Exercise directions ▸ Omitting the images, transcribe the records below exactly as they stand.

Data to process ▸

§

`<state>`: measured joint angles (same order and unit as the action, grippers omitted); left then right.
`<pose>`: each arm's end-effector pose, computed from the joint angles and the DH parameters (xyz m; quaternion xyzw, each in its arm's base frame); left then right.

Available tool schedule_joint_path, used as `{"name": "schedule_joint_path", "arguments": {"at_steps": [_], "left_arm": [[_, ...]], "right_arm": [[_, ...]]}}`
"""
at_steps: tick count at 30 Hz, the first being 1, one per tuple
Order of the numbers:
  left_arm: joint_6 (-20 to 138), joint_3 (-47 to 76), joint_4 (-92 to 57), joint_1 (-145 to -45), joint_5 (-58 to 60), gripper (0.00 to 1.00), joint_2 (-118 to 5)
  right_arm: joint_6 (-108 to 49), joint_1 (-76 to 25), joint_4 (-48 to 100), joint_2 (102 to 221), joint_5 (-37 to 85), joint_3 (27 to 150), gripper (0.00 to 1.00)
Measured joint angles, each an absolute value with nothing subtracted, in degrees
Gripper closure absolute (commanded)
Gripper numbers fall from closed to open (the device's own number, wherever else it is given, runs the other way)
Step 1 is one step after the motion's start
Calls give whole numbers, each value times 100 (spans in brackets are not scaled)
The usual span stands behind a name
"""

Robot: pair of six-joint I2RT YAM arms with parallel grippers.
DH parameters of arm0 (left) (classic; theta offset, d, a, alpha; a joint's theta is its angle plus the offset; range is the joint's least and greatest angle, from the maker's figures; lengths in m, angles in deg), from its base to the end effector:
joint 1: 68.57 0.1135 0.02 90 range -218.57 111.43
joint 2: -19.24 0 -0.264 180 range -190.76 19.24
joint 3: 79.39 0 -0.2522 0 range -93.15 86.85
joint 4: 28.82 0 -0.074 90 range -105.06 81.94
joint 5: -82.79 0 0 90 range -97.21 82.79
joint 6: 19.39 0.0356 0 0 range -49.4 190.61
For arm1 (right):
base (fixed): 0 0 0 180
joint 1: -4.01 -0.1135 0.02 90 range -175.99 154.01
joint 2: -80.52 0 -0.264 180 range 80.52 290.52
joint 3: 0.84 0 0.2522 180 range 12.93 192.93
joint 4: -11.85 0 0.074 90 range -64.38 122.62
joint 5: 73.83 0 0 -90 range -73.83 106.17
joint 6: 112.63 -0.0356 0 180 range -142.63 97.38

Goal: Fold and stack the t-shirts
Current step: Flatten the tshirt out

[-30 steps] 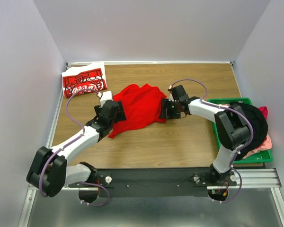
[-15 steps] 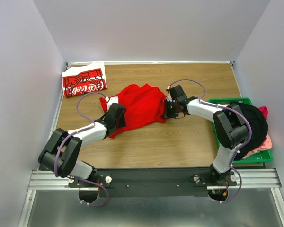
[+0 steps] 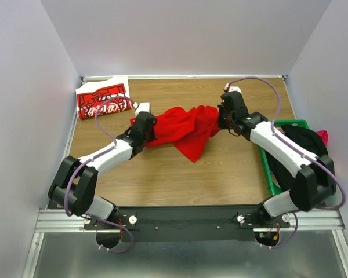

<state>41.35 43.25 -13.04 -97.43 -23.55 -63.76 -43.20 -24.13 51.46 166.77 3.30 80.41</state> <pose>0.2643 -0.1342 0.1948 -0.0616 0.9020 -0.0846 0.4188 0.2959 0.1493 0.2786 -0.0174 0.9176 0.0639 0.3919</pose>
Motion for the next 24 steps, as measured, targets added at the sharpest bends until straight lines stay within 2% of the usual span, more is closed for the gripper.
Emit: {"name": "schedule_joint_path", "arguments": {"at_steps": [2,4,5,6,7,8,9,12,19,24], "left_arm": [[4277,3866,-1234,-9743,-2447,100,-6315],[4402,3534,-1241,-9743,-2506,100,-6250],[4469,3405,-1249,-9743,-2532,96,-6228],[4517,3298,-1247,-9743,-2547,88,-6221],[4590,3210,-1247,-9743,-2541,69,-6223],[4629,3136,-1239,-9743,-2532,55,-6239],[4638,3112,-1228,-9743,-2510,34,-6263],[4616,3228,-1245,-9743,-2405,20,-6335],[4168,4343,-1103,-9741,-2420,22,-6221],[3479,4966,-978,-9715,-2626,25,-5583]], "right_arm": [[-4259,-2376,5286,16369,-107,8043,98],[-4202,-2297,5398,16133,-500,8041,87],[-4198,-2252,5428,16057,-699,8026,74],[-4185,-2236,5439,16039,-758,8019,62],[-4196,-2208,5457,16017,-878,7988,51],[-4180,-2177,5481,16013,-1020,7929,43],[-4213,-2155,5507,16022,-1099,7853,35],[-4296,-2147,5599,16057,-1200,7551,31],[-4443,-2149,5767,16177,-1180,7232,30],[-4462,-2149,5787,16277,-1143,7232,29]]}}
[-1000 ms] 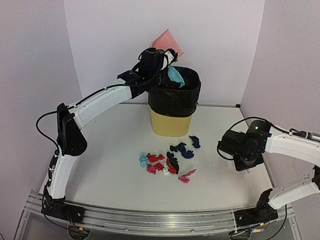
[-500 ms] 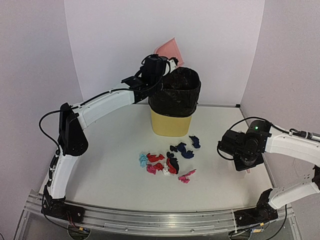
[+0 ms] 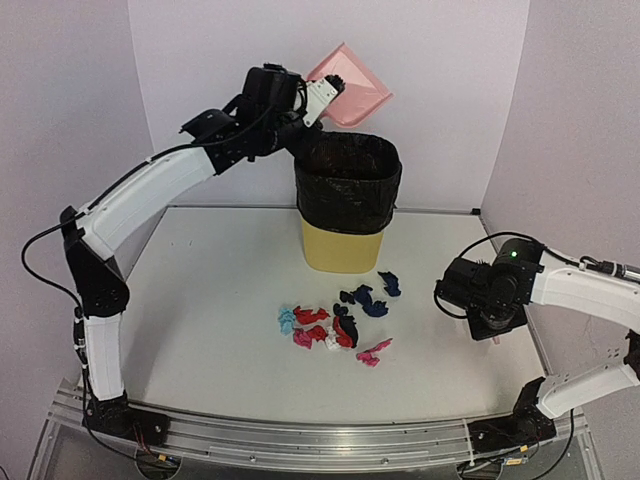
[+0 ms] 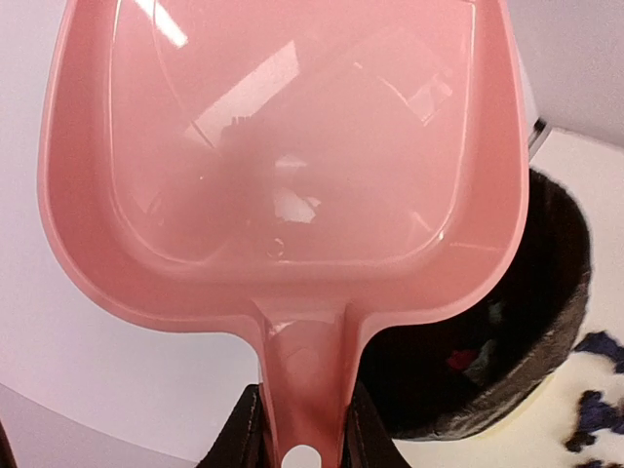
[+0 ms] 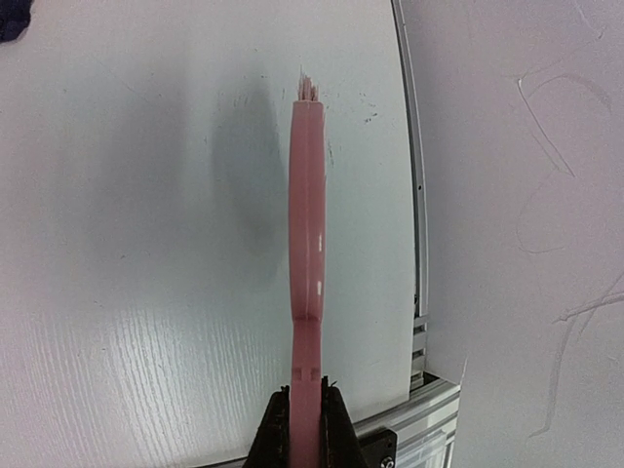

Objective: Sweep away the paper scraps from the table

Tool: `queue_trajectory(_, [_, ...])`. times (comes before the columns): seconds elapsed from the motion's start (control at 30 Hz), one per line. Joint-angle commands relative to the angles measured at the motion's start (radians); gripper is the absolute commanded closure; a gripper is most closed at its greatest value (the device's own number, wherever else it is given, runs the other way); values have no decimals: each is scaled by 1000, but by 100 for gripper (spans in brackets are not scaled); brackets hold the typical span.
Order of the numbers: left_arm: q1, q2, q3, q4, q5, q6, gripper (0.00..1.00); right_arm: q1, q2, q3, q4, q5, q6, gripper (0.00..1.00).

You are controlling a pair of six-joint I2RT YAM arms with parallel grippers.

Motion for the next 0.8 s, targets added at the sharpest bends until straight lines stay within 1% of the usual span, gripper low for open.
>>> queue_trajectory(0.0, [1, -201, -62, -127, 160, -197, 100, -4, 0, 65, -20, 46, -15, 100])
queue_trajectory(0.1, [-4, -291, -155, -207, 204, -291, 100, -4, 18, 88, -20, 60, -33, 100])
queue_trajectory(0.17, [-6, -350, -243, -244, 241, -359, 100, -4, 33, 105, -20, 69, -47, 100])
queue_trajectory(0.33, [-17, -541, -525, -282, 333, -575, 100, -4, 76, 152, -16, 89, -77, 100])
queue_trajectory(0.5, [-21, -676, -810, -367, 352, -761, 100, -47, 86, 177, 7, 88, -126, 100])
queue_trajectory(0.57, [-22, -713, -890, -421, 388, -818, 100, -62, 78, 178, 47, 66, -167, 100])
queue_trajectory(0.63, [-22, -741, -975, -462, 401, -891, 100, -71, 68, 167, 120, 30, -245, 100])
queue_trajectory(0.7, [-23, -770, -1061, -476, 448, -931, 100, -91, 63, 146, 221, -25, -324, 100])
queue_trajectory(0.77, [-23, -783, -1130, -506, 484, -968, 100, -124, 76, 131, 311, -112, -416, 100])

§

Solution to this problem ▸
`<state>`: measured joint angles (same order and unit as the action, grippers omitted); left then right.
`<pose>`: each arm's end-effector pose, computed from the joint angles and the DH parameters (xyz m; quaternion xyzw, each in its arm's base frame); left then right.

Available tool schedule_joint_path, used as `{"name": "schedule_joint_path", "arguments": {"at_steps": [_], "left_arm": [[_, ...]], "right_arm": [[_, ...]]}}`
"""
at_steps: tick count at 30 Hz, the first being 1, one per tuple
Order of the numbers:
  left_arm: joint_6 (-20 to 138), joint_3 (-47 to 76), joint_4 (-92 to 57), joint_1 (-145 to -45), joint_5 (-58 to 60), gripper (0.00 to 1.00), joint_2 (-118 to 5)
  right_arm: joint_6 (-108 to 49), joint_1 (-76 to 25), joint_4 (-48 to 100), joint_2 (102 to 221), joint_5 (-37 to 85), joint_3 (27 to 150), gripper (0.00 to 1.00)
Measured joint angles, each an absolute value with nothing subtracted, in degrees
Gripper closure absolute (commanded)
Gripper numbers fall from closed to open (the device's own number, wherever else it is given, runs the other way)
Step 1 is one step after the motion's start
Calls give whole numbers, each value times 100 (spans in brackets are not scaled)
The usual span stands behind a name
"""

Robot: pair of six-joint I2RT YAM arms with parallel grippers.
DH parameters of arm0 (left) (classic; theta offset, d, a, alpha; a joint's theta is its angle plus the offset; range is the joint's least and greatest angle, from the maker's figures; lengths in m, angles in deg), from its base to the end effector:
joint 1: 68.57 0.1135 0.02 90 range -218.57 111.43
joint 2: -19.24 0 -0.264 180 range -190.76 19.24
joint 3: 79.39 0 -0.2522 0 range -93.15 86.85
joint 4: 28.82 0 -0.074 90 range -105.06 81.94
joint 5: -82.79 0 0 90 range -97.21 82.79
joint 6: 19.39 0.0356 0 0 range -49.4 190.61
For arm1 (right):
base (fixed): 0 0 0 180
joint 1: -4.01 -0.1135 0.02 90 range -175.99 154.01
joint 2: -80.52 0 -0.264 180 range 80.52 290.52
joint 3: 0.84 0 0.2522 180 range 12.93 192.93
joint 4: -11.85 0 0.074 90 range -64.38 122.62
joint 5: 73.83 0 0 -90 range -73.83 106.17
joint 6: 112.63 -0.0356 0 180 range -142.63 97.38

Goal: Fold and stack the t-shirts
Current step: Flatten the tshirt out

[-30 steps] 
[-15 steps] 
[+0 steps] 

<state>41.35 43.25 -13.04 -97.43 -23.55 -63.76 -43.20 -24.13 51.46 166.77 3.30 80.41</state> <pose>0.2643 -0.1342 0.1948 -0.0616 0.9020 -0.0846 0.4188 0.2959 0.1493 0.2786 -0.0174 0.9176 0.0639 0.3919</pose>
Motion for the next 24 steps, as measured, targets added at the sharpest bends until straight lines stay within 2% of the usual span, more is closed for the gripper.
Emit: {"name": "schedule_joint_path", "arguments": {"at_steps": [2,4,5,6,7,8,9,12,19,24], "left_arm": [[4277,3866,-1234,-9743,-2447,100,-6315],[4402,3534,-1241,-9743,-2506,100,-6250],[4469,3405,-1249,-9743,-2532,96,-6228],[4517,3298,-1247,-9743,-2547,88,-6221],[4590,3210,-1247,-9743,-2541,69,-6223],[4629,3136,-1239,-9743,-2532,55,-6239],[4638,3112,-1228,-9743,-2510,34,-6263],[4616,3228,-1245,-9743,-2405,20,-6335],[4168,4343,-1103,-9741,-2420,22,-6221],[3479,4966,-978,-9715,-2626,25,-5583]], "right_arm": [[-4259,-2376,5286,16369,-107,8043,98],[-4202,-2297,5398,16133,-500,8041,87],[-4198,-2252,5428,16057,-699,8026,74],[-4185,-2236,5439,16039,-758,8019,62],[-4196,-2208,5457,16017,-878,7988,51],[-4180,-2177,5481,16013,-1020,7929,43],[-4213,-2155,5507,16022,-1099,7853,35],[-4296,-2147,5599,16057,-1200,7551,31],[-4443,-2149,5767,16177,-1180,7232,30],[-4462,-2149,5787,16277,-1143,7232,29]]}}
[-1000 ms] 
[-500 ms] 
[+0 ms] 
[+0 ms] 
[+0 ms] 

Objective: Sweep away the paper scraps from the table

Tool: `queue_trajectory(_, [_, ...])`. times (comes before the columns): seconds elapsed from the motion's start (control at 30 Hz), one per line. Joint-angle commands relative to the angles measured at the motion's start (radians); gripper is the absolute commanded closure; a gripper is most closed at its greatest value (the device's own number, wherever else it is given, runs the other way); values have no decimals: each is scaled by 1000, but by 100 for gripper (spans in brackets are not scaled); brackets hold the typical span.
Order of the numbers: left_arm: q1, q2, q3, q4, q5, q6, gripper (0.00..1.00); right_arm: q1, q2, q3, q4, q5, q6, gripper (0.00..1.00).

You are controlling a pair of six-joint I2RT YAM arms with parallel grippers.

Motion for the next 0.8 s, targets added at the sharpest bends until straight lines stay within 1% of the usual span, gripper low for open.
>>> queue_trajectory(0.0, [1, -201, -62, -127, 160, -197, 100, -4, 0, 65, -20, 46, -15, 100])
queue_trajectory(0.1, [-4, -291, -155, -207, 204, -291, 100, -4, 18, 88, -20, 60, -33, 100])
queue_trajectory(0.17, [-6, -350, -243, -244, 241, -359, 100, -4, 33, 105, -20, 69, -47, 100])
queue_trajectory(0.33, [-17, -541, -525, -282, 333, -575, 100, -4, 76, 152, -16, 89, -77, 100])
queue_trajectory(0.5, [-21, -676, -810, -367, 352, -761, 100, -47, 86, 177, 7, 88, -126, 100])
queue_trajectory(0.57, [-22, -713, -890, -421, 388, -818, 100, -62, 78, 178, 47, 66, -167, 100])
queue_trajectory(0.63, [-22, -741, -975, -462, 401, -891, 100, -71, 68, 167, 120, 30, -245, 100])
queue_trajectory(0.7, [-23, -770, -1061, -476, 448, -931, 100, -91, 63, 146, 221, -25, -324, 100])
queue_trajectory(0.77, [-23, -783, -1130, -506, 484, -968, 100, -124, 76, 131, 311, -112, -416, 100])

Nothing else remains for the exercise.